AnnaLynn Conté was quiet for a moment. Then she said, “I believe what you’re saying, Josh, and I’m not questioning your sincerity. But we’ve had break-ins and run-ins with loonies before and none of them have stopped us from doing our jobs. This Gutierrez and whoever he works for won’t either. So while I appreciate your concern, I don’t see there’s much we can do except deal with the situation when and if it arises. And, please, stop calling me ‘Ms. Conté.’ It makes me feel a hundred years old.”
I could appreciate that. I never felt much like a “Mister” either.
“Okay, AnnaLynn. Look, I’m not suggesting you fold up your tent and go home. All I’m saying is take some reasonable precautions. Back up your data somewhere off-site where a thug like Gutierrez can’t get to. Ramp up security at your office. Get something for your personal protection and be aware of your surroundings. These people are serious, and you’ve got to take them seriously.”
“Alright, already, Josh.” She was getting impatient now. “I’ll take your advice. I promise. I’ve still got my dad’s old deer rifle. I used to go hunting with him every year until I turned eighteen and became a vegetarian.” She chuckled at the memory. “That didn’t last long. I’ve never been able to resist a thick, juicy steak.”
That seemed to break the ice.
“Me neither,” I said. “Tell you what, next time I’m in town I’ll take you out for one. Anyplace you like. And a bottle of Bordeaux. Deal?”
“Deal. Now I really do have to go, Josh. Thanks for the warning.”

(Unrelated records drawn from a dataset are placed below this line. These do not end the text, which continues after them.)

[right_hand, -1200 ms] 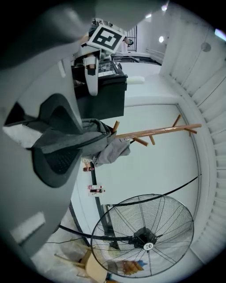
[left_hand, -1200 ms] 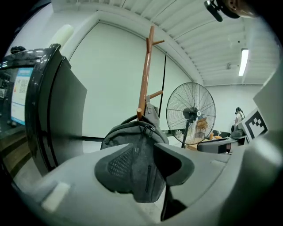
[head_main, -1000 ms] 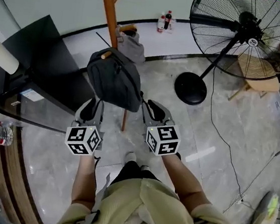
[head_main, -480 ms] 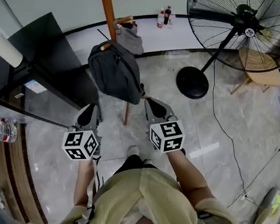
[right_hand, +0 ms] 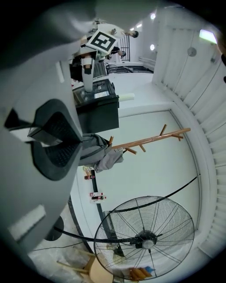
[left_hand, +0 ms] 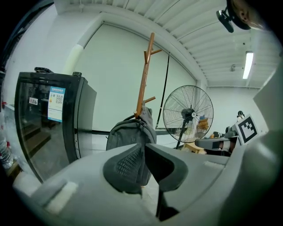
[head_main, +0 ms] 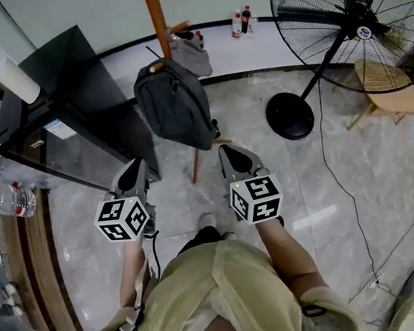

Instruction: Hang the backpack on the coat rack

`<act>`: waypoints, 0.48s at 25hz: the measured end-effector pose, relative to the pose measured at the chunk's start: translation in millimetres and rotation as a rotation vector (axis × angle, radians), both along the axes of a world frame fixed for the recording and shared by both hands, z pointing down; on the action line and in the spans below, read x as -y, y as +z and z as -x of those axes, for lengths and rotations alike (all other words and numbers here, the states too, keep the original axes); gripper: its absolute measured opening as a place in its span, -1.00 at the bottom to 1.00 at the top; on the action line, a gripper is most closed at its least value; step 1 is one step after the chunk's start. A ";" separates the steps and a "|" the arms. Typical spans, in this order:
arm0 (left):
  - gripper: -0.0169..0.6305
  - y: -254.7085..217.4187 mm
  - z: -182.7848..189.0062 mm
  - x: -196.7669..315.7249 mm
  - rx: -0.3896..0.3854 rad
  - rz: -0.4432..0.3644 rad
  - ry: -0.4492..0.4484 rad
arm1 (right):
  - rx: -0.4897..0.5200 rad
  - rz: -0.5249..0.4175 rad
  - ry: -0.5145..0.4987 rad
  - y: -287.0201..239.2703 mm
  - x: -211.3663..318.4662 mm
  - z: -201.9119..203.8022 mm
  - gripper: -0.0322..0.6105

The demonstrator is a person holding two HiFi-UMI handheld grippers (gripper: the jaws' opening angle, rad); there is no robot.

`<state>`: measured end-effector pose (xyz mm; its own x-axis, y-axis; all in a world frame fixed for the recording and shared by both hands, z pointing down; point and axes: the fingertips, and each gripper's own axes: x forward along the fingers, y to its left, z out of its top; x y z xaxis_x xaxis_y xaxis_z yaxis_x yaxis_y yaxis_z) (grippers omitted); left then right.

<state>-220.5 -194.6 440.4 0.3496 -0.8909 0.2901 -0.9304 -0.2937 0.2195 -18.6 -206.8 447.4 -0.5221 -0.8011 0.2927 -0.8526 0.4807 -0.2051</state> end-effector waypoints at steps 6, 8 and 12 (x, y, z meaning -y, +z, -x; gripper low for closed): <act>-0.90 1.1 -9.4 -9.2 0.003 0.017 0.031 | 0.015 0.003 -0.004 2.0 -10.8 4.5 -0.89; -0.90 2.6 -16.9 -14.9 -0.006 0.022 0.047 | 0.017 0.004 -0.004 3.0 -14.0 3.4 -0.89; -0.90 3.7 -29.3 -25.7 -0.007 0.031 0.076 | 0.025 -0.004 0.004 0.0 -16.8 0.1 -0.89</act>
<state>-191.2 -168.9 444.1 0.4175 -0.8524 0.3148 -0.9043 -0.3559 0.2356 -18.8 -190.0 447.5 -0.5260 -0.8043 0.2765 -0.8491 0.4781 -0.2244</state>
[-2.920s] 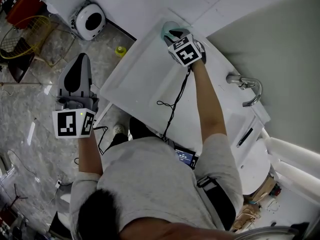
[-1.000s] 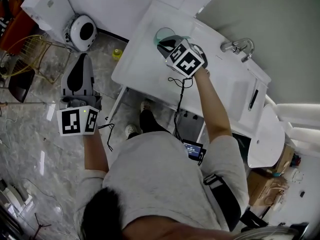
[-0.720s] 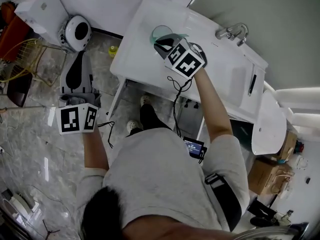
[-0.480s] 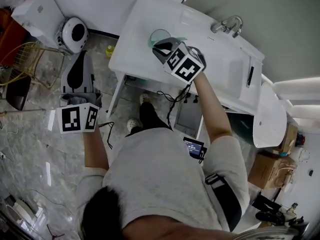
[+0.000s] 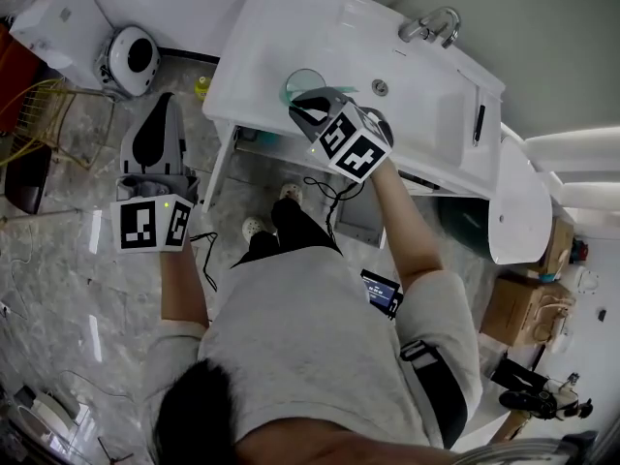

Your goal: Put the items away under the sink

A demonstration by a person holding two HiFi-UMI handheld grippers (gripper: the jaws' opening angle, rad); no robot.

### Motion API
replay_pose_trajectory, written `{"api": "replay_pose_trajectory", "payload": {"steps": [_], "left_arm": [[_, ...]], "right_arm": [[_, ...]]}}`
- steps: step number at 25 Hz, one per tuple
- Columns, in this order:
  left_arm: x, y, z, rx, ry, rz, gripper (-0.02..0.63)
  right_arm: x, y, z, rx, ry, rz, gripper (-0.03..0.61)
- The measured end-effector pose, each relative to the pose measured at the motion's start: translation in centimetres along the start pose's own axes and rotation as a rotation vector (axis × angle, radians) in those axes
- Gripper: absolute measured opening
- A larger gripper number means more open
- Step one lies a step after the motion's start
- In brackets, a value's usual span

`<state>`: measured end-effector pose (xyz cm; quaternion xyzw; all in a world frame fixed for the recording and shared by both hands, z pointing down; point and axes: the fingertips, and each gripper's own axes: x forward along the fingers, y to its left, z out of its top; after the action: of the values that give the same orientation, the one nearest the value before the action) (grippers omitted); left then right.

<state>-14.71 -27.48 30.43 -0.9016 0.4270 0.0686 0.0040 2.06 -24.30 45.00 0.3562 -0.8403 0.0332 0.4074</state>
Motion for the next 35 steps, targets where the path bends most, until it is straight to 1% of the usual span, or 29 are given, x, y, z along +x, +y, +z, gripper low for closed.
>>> {"api": "replay_pose_trajectory", "payload": {"steps": [6,14,19,23,30,35], "left_arm": [[-0.5,-0.9,-0.4,-0.002,0.0,-0.012,0.006],[-1.7,-2.6,-1.6,0.003,0.011,0.004,0.006],[-3.1,-4.9,-2.0,0.002,0.017,0.021,0.006],[-4.6,-7.2,-2.7,-0.002,0.023,0.035,0.006],[-8.3,-11.0,-3.5,-0.012,0.033,0.072,0.006],[-11.0,-13.3,-4.0,0.001,0.041,0.094,0.008]], "right_arm": [[0.0,2.8,-1.0,-0.001,0.003,0.012,0.028],[0.1,6.3,-2.5,0.004,-0.018,0.056,0.028],[-0.8,8.3,-3.6,0.016,-0.038,0.082,0.029],[-1.5,10.0,-5.3,0.013,-0.039,0.097,0.028],[-3.0,12.6,-7.7,0.021,-0.055,0.11,0.028],[-3.4,14.6,-9.6,0.012,-0.055,0.12,0.029]]}}
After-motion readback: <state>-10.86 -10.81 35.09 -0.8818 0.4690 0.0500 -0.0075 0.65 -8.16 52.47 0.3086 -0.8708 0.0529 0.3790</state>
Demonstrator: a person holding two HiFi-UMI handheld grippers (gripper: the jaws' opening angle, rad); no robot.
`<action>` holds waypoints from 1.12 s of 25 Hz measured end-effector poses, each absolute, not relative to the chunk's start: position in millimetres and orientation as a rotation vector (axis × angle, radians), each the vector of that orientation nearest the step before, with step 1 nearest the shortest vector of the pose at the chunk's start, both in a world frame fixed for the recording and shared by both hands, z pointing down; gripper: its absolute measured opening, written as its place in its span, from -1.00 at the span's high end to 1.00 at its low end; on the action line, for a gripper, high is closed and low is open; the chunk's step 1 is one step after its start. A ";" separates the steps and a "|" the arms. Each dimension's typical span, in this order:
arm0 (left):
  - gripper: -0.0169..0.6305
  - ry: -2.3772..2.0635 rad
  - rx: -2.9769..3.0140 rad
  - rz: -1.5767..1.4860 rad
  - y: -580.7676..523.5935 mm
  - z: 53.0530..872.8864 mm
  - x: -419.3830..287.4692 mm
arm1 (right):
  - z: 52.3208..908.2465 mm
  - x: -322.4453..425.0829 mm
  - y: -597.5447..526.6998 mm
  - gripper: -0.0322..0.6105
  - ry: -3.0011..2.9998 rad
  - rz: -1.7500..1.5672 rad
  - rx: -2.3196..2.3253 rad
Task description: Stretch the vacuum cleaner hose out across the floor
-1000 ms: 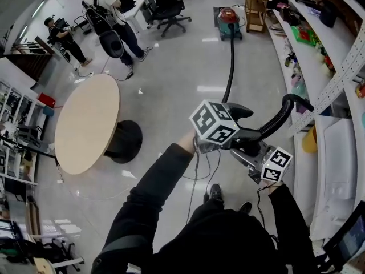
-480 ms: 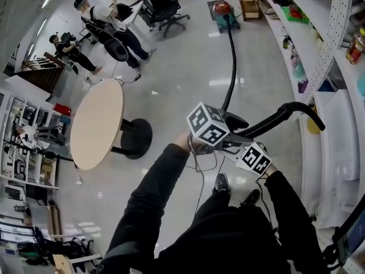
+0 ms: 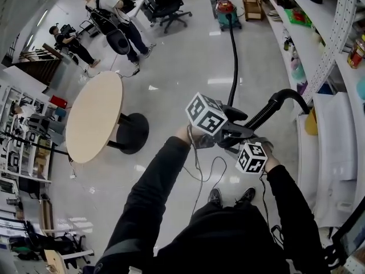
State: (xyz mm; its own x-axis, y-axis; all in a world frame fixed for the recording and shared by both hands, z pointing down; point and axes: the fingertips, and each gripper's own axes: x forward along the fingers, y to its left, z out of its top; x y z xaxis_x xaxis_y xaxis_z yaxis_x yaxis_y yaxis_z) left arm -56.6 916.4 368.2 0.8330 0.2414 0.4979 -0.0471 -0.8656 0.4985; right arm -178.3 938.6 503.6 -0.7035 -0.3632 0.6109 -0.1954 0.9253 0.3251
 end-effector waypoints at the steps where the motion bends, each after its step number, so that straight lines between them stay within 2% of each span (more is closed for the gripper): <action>1: 0.07 0.140 2.498 0.789 916.5 374.5 -58.2 | 506.2 -184.3 939.6 0.42 -2.348 -0.320 0.378; 5: 0.08 0.205 2.479 0.980 931.2 410.3 -76.2 | 518.2 -217.9 944.8 0.44 -2.256 -0.378 0.302; 7: 0.37 0.234 2.507 0.954 937.0 410.8 -91.9 | 523.9 -232.7 943.2 0.44 -2.214 -0.392 0.306; 11: 0.44 0.184 2.669 0.889 932.3 403.7 -129.1 | 511.0 -237.7 914.2 0.44 -2.275 -0.348 0.595; 12: 0.44 0.167 2.718 0.890 930.2 403.4 -137.9 | 503.3 -232.3 906.2 0.25 -2.298 -0.338 0.705; 13: 0.44 0.157 2.759 0.892 929.1 402.8 -147.4 | 495.6 -224.2 900.3 0.22 -2.317 -0.317 0.818; 18: 0.45 0.215 2.821 0.982 941.7 412.7 -213.4 | 481.9 -155.9 927.7 0.22 -2.282 -0.001 1.264; 21: 0.45 0.283 2.848 1.123 958.1 441.6 -248.8 | 449.5 -110.7 970.1 0.22 -2.179 -0.001 1.408; 24: 0.45 0.360 2.864 1.209 981.1 486.8 -265.9 | 408.5 -83.5 992.3 0.21 -2.078 -0.138 1.326; 28: 0.45 0.513 2.877 1.320 1029.1 542.8 -272.9 | 396.5 -108.3 1009.6 -0.11 -2.008 -0.228 0.904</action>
State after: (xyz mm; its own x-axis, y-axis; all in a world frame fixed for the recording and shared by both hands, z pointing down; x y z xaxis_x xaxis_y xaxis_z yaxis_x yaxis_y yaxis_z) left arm -272.9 1029.1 542.8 0.6102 0.2599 0.7484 0.3136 -0.9467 0.0730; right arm -108.3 1009.6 396.5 -0.3332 -0.6748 0.6585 -0.5103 0.7163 0.4759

“Don’t mention it,” I said. And when I hung up, I wondered why I really did.
M
y flight to Akron was only four hours late, the usual airline comedy of errors, though not especially funny. I called Julie a little after 9 p.m. to reschedule for tomorrow but she insisted I come over now. She sounded hyper and jittery, a combination of too much coffee and nervous energy. I was feeling hyper and jittery myself; three slugs of
café cubano
while killing time at the Miami airport will do that to you.
I picked up my rental car and thanks to cold but clear weather and an utter disregard of posted speed limits made it to Julie’s house in under an hour. Her neighborhood seemed deserted. Half the streetlamps were out. On some blocks almost all the houses were dark; only a few spilled dim light through tightly drawn curtains.
Julie met me at the door wearing jeans and a loose sweater, her blondish hair tied in a ponytail. She was small and trim and what women would describe as “cute,” though there were bags under her eyes you could have carried groceries in and her nails were split and bitten. She looked to have aged well past her thirty-five years in the weeks since the YouTube video of her home’s defense went viral and she joined the ranks of instant celebrities.